[Task instructions] Exact copies of the lines below, from the one with "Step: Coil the" up to and including the one with "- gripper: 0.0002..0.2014", are what this calls for; leave out pictures.

━━━━━━━━

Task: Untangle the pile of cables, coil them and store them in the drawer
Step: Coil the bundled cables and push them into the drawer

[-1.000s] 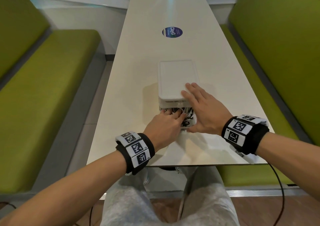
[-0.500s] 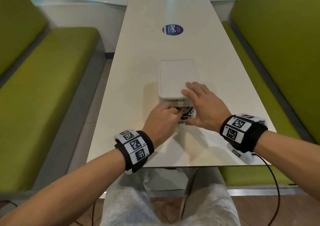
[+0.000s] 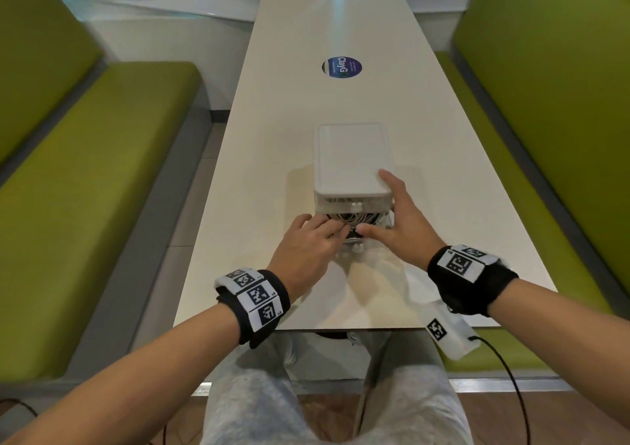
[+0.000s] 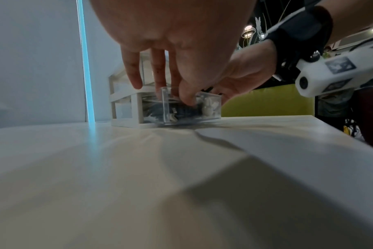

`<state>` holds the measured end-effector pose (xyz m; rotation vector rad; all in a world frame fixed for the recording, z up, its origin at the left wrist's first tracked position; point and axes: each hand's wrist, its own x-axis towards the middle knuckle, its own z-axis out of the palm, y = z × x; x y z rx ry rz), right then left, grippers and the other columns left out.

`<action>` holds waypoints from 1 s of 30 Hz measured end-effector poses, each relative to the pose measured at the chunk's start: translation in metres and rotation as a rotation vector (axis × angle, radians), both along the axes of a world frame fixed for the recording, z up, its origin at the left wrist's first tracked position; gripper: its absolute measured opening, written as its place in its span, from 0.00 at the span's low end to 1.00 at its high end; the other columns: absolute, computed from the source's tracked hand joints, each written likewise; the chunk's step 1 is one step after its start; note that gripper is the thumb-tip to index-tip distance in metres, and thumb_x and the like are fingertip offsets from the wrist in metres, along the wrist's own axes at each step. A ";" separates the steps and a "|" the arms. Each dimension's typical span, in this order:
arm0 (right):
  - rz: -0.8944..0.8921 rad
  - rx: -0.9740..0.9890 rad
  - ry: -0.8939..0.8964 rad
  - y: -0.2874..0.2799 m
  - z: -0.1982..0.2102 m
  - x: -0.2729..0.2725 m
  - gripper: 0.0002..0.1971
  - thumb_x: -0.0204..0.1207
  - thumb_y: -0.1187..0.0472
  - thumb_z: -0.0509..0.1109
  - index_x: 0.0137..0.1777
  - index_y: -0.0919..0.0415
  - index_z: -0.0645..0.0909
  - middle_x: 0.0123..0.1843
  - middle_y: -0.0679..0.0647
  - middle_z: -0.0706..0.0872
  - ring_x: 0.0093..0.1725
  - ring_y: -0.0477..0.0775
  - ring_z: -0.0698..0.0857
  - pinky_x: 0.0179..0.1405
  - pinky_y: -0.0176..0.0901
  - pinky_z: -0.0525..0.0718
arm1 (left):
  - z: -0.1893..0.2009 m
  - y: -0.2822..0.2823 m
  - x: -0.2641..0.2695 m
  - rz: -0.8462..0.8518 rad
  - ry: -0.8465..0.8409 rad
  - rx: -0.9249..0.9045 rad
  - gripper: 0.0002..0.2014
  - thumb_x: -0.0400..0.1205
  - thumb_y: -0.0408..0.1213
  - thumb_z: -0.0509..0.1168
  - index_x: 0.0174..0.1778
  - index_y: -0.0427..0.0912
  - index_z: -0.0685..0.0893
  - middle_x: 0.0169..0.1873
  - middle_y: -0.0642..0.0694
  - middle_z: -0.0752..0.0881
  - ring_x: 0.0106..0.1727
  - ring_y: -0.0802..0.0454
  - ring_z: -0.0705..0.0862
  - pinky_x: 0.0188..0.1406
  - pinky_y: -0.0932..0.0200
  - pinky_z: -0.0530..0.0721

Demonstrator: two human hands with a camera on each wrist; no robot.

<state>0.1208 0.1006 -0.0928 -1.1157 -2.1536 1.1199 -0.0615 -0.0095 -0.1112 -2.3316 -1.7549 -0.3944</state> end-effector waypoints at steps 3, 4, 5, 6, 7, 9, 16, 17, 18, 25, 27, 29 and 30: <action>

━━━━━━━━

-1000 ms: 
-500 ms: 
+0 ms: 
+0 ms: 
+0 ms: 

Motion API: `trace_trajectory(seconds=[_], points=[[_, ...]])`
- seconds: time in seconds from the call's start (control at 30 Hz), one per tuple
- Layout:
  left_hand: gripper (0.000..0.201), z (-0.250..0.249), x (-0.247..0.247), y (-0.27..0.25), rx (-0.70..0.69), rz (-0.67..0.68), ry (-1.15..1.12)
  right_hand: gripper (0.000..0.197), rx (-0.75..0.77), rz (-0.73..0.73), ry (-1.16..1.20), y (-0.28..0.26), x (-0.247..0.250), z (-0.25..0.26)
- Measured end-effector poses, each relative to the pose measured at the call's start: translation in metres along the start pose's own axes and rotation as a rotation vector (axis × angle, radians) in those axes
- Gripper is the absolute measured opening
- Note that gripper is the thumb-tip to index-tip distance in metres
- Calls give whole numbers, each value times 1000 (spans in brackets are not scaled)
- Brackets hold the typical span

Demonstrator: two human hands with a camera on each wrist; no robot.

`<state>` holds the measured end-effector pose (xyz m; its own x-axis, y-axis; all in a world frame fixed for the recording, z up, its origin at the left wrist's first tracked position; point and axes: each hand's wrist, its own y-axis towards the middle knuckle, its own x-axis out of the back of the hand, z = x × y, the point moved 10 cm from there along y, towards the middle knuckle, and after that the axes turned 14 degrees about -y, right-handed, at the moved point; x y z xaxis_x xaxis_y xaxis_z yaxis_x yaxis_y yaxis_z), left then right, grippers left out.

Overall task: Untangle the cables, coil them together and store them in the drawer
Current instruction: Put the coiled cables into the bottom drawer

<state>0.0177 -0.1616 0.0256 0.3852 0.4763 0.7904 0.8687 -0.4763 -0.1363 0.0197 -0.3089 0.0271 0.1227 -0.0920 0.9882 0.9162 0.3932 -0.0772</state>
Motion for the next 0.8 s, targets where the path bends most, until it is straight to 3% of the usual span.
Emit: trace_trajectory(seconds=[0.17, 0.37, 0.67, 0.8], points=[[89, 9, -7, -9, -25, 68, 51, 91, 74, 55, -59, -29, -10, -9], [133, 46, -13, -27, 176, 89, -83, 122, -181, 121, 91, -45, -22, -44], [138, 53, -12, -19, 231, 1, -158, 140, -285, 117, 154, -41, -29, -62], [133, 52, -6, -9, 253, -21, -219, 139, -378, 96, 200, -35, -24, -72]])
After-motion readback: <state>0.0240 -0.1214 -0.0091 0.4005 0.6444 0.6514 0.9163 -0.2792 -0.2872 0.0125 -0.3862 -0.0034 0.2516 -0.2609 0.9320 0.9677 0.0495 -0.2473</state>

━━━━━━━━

[Task solution]
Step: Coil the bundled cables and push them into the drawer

[-1.000s] 
[-0.500s] 
[+0.000s] 
[+0.000s] 

`<state>` holds the measured end-effector pose (xyz m; rotation vector rad; all in a world frame fixed for the recording, z up, its origin at the left wrist's first tracked position; point and axes: each hand's wrist, its own x-axis towards the middle knuckle, its own z-axis out of the palm, y = z × x; x y z rx ry rz), right then left, grippers and the other columns left out.

`<action>` holds waypoints from 1 s of 30 Hz measured end-effector poses, each relative to the pose measured at the chunk's start: translation in metres and rotation as a rotation vector (axis × angle, radians), both along the axes of a world frame fixed for the recording, z up, its origin at the left wrist's first tracked position; gripper: its absolute measured opening, written as its place in its span, from 0.00 at the span's low end to 1.00 at its high end; the other columns: absolute, computed from the source's tracked hand joints, each written likewise; the chunk's step 1 is one step after its start; note that gripper is the thumb-tip to index-tip distance in metres, and thumb_x and the like are fingertip offsets from the wrist in metres, along the wrist's own axes at each step. A ";" separates the steps and a "|" the arms. Each dimension's typical span, in this order:
arm0 (right):
  - rz: -0.8944..0.8921 rad
  - rx: -0.9740..0.9890 rad
  - ry: -0.8939..0.8964 rad
  - y: -0.2874..0.2799 m
  - z: -0.1982..0.2102 m
  - x: -0.2729..0.2725 m
  - gripper: 0.0002..0.1971
  - thumb_x: -0.0204..0.1207
  - thumb_y: -0.1187..0.0472
  - thumb_z: -0.0509..0.1109
  - index_x: 0.0137..0.1777
  - index_y: -0.0919..0.0415
  - index_z: -0.0645..0.0909
  - middle_x: 0.0123..0.1843
  - middle_y: -0.0679..0.0647
  - middle_z: -0.0706..0.0872
  - ring_x: 0.0093..0.1725
  - ring_y: -0.0477..0.0775
  - ring_z: -0.0698..0.0857
  - pinky_x: 0.0179..0.1405
  - pinky_y: -0.0176..0.0901
  - pinky_z: -0.0525..0.0718
arm1 (left):
  - z: -0.1893..0.2009 m
  - y: -0.2822..0.2823 m
  - x: -0.2641..0.2695 m
  - rz: -0.8462..0.8518 rad
  - ry: -0.8465..0.8409 rad
  - rx: -0.9249..0.9045 rad
  - gripper: 0.0002..0.2014

There is no more to the output, and the exercise is done.